We carried out a multicenter, retrospective, cross-sectional study using OCTA (AngioPlexTM Carl Zeiss Meditec, Inc). A total of 538 eyes in 349 subjects [102 non-diabetic, 103 mild non-proliferative DR (NPDR), 41 moderate NPDR, 32 severe NPDR, and 71 proliferative DR] were classified according to DR status. Vessel skeletal density (VSD) and vessel diameter index (VDI) were calculated on the superficial retinal layer (SRL). The subjects were divided into initial (227 patients) and validation cohorts (122 patients) for modeling. Multinomial logistic regression models were generated, and the performance of each model was quantified by calculating its area under the curve (AUC).
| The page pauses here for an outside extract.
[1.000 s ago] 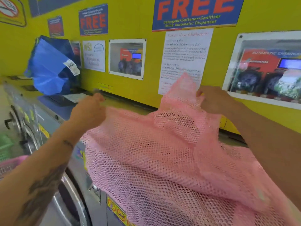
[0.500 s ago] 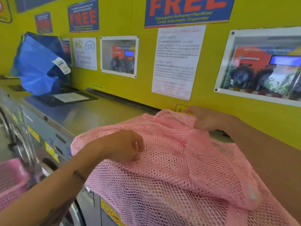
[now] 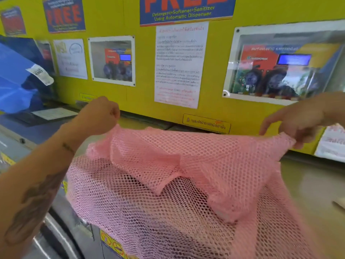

There is a significant increase in the odds of DR for every 0.001 unit decrease in VSD. Specifically, the odds of having mild, moderate, severe NPDR, and PDR compared to normal subjects increased by 12% (95% CI: 8-19%), 25% (95% CI: 18-33%), 27% (95% CI: 19-35%), and 32% (95% CI: 25-41%) [all p<0.001] respectively, after adjusting for comorbidities from past medical history. In addition, there is a significant increase in the odds of DR for every 0.01 unit increase in VDI. The odds of having mild, moderate, severe NPDR, and PDR compared to normal subjects increased by 5% (95% CI: 1-10%), 17% (95% CI: 11-23%), 16% (95% CI: 10-23%), and 21% (95% CI: 15-28%), respectively [p=0.02 for mild, p<0.001 for moderate, severe, and PDR]. The AUC graphs in both cohorts showed excellent discrimination of normal subjects vs. any DR for the covariate model (AUC =.89 and AUC =.80 for the initial and validation cohort respectively) and furthermore the models containing VSD and VSD with VDI significantly contributed to the discrimination as seen in Figure 1. For mild vs. more severe DR and for mild/moderate/severe vs PDR, we also confirmed excellent discrimination, but the VSD or VDI did not significantly increase the AUC compared to the covariate only model in the validation cohort.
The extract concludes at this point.